Life lesson #9: You're probably not as bit of a piece of shit as you think you are.

As much as I loved family visits, I also used to dread them because I felt like a lump of disappointment and wasted potential. I would stuff my face with peanuts in order to dodge the "so Kira...what ARE you up to these days?" question.

Peanuts are surprisingly helpful in awkward situations.

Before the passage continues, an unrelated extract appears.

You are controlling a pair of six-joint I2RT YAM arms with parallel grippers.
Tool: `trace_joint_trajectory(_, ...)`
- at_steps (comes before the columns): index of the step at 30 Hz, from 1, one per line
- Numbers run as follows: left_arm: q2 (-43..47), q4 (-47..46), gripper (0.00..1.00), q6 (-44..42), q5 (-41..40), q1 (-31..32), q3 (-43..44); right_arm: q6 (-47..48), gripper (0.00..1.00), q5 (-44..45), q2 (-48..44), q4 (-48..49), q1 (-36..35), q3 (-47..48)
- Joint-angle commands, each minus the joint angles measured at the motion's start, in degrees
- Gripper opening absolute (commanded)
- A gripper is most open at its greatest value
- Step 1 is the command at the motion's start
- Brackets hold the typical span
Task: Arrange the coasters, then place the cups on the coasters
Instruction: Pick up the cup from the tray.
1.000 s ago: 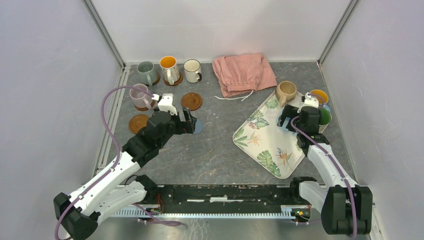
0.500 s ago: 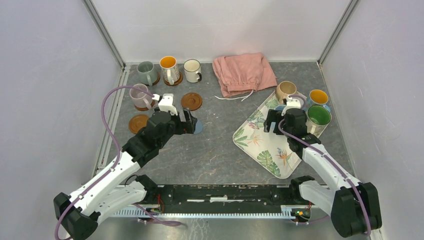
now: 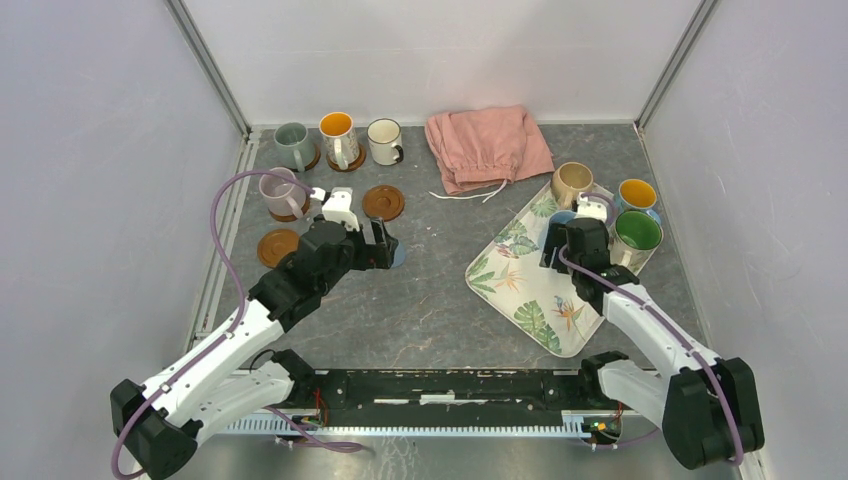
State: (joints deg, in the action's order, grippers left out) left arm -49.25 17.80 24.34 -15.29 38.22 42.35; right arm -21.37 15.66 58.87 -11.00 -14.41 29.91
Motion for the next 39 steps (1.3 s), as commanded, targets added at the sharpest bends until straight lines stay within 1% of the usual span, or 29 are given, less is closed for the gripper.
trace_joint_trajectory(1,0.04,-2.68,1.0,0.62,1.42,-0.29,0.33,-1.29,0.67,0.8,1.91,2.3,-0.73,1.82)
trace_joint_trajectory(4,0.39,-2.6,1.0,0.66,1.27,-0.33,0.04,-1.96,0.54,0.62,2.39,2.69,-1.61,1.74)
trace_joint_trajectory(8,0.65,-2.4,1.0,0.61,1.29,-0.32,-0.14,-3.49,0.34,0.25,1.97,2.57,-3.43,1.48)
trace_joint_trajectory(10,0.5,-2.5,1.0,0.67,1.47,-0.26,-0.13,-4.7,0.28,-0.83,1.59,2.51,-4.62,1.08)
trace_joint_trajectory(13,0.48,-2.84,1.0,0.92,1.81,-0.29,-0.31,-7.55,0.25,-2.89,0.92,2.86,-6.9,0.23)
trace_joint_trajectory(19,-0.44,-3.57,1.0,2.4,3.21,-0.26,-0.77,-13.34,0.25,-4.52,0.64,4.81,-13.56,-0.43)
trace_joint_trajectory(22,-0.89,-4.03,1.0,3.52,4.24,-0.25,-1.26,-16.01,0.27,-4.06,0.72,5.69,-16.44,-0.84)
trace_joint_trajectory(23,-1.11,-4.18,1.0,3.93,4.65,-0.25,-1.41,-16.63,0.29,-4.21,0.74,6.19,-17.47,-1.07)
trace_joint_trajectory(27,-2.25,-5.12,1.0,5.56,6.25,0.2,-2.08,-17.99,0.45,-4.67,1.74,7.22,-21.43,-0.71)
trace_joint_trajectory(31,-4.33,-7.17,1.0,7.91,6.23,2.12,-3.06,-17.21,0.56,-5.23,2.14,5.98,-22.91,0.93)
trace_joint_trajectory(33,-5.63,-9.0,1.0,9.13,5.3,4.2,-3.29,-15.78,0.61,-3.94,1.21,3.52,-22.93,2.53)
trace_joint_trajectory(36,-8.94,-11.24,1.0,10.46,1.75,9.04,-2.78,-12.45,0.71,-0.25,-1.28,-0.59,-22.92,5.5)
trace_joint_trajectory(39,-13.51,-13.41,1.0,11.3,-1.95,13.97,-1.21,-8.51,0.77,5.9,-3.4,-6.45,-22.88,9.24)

But maybe, just maybe, if you take some time to reflect on your accomplishments, you'll realize that you've done some cool things that your Aunt Mary would just LOVE to hear about. And even if you've had a quiet year, you haven't died yet, and that's an accomplishment unto itself. And just look how much you've grown this year!

In desperate situations, you can also brag about how great your cats are and how much you love them

Life Lesson #10: You cannot please everyone.
So perhaps I'm ending this post with a bit of a "duh" moment, but, in my experience at least, this year encompasses this lesson. If I waited for everyone's approval, I would probably be curled up in fetal position on my bed back home in PA. I sure as hell wouldn't be teaching a group of teenagers in Fort Collins. But if the aforementioned priorities meet your actions, then why wouldn't you go for it? Whatever "it" may be. Just don't do drugs or get pregnant, kids.

Or do. It's Colorado, for goodness sakes.

For the sake of your eyes and sanity, I'll stop here, but keep your eyes peeled for a part II, as I've learned some stuff and things, I suppose.

I'll see you cats and kittens later.